先輩達に質問することにもすっかり慣れて、当初の夏休み宿題計画は大きく進んでいた。
「よっしゃあ……化学終わったー……」
問題集を閉じて大きく背伸びして、そのまま後ろに倒れる。
ぴこん。
お疲れ様です。
「あーテラス。レベルどれぐらいになった?」
ぴこん。
テラス:レベル38
所持スキル:招集EX、他力本願EX、天運C、権現A
「13もレベル上がったのか!?」
がばりと起き上がってテラスをまじまじと見つめると、テラスはえっへんと胸を張った。
「お前がんばったなぁ!」
テラスの頭を撫でながら言うと、テラスは本当に嬉しそうに笑みを浮かべて背中から花火を飛ばした。
「はは……」
その様子を見て、正詠は笑った。
「なんだよ、正詠」
「頑張ったのはテラスだけじゃなくてお前もだ」
「え?」
「忘れたのか? 相棒の成長はお前の成長だ。特に学力な」
ロビンはテラスの近くに来て頭を撫でた。それを見たセレナ、リリィ、ノクトも同じようにテラスの頭を撫で始め、いつの間にかもみくちゃにされていた。
「あ。

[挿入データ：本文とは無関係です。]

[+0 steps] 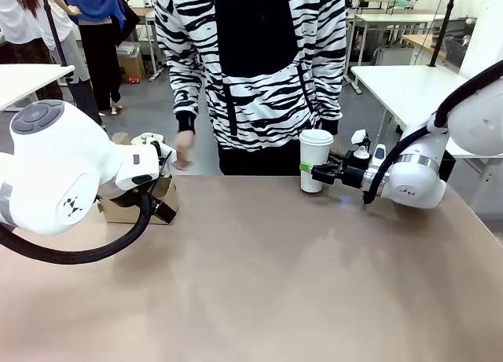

そういや、王城先輩達の相棒のスキルも見せてくださいよ」
そう言うと、三人はペンを止めた。
「そうか。お前達は知らなかったか……フリードリヒ、ステータスを表示してやれ」
ぴこん。
フリードリヒのメッセージを見て「そういえば」と遥香は口にした。
「先輩達とやってなかったね、あれ」
「恥ずかしいけどやるか」
僕が左腕を机の上に出すと、みんなも同じように左腕を出す。
「数が多いときはコツがある。太陽以外は俺の真似をしろよ」
正詠はみんなの顔を見た。なんで僕以外かを説明もせずに。
「高遠正詠は誓う。天広太陽と共に、友を誓うことを」
正詠は短い口上を述べた。それを真似るように遥香、透子、蓮は続いて言った。みんなの視線が僕に向けられた。
「え?」
「お前が口上を言えば俺達も先輩達と同志宣誓できる。かっけぇの頼むぜ、太陽?」
「この……!」
「早くしろって」
嵌められた気がしてならないが、時間が長引けばもっと恥ずかしくなるのでさっさと言うことにした。
「天広太陽は誓う。王城翼先輩と晴野輝先輩、風音桜先輩を友として、共に戦い、共に進み、共に絆を紡ぐことを……」
それを聞いた先輩達三人は頷いた。
「風音桜は誓います。王城翼と共に、友を誓うことを」
「晴野輝は誓う。王城翼と共に、友を誓うことを」
二人は王城先輩を見る。
「王城翼は誓う。天広太陽と仲間を友として。共に支え、共に立ち向かい、共に喜び合うことを」
一拍置いて。
「同志宣誓!」
八人の端末が一瞬強く光ると、僕らの相棒は手を繋ぎあって輪を作っていた。
「ってあれ? イリーナは?」
その相棒の中にイリーナの姿はなかった。
「イリーナのことは風音が言いたくなったら言う。それよりもフリードリヒ、ステータスを表示しろ」
ぴこん。
フリードリヒ:レベル55
所持スキル:天賦の才A、努力A、勝利への執念A、決闘S
「踊遊鬼、頼むぜ」
ぴこん。
踊遊鬼:レベル51
所持スキル:挑発A、正射必中D、気合D、狩人の瞳C
「イリーナ、表示だけでもしてね」
ぴこん。
イリーナ:レベル53
所持スキル:気品A+、疾風迅雷S、本気A、気炎万丈A
この人達のレベルやスキルを見ると、やはりかなり高い。スキルは軒並みA以上だし、戦いで見せた強力なアビリティもまだ沢山あるのだろう。けれど、それよりも気になるのは……。
「晴野部長、その踊遊鬼のスキル……」
晴野先輩は少しだけ困ったように微笑んだ。
「怪我してから、な。さっきはマリアンヌのおかげで多少は動けたが」
踊遊鬼はじっと晴野先輩を見つめた。
「大学卒業までには弓持たせてくれるんだろ、踊遊鬼?」
ぴこん。
勿論です。
「ほれほれ、宿題はまだ残ってるぞ」
払うような仕草をして晴野先輩はまた問題集を開いた。それを見て王城先輩や風音先輩も問題集を開いた。
「早く強くなれよ、
晴野先輩はさっきまでとは違った優しい笑みを浮かべながらそう言った。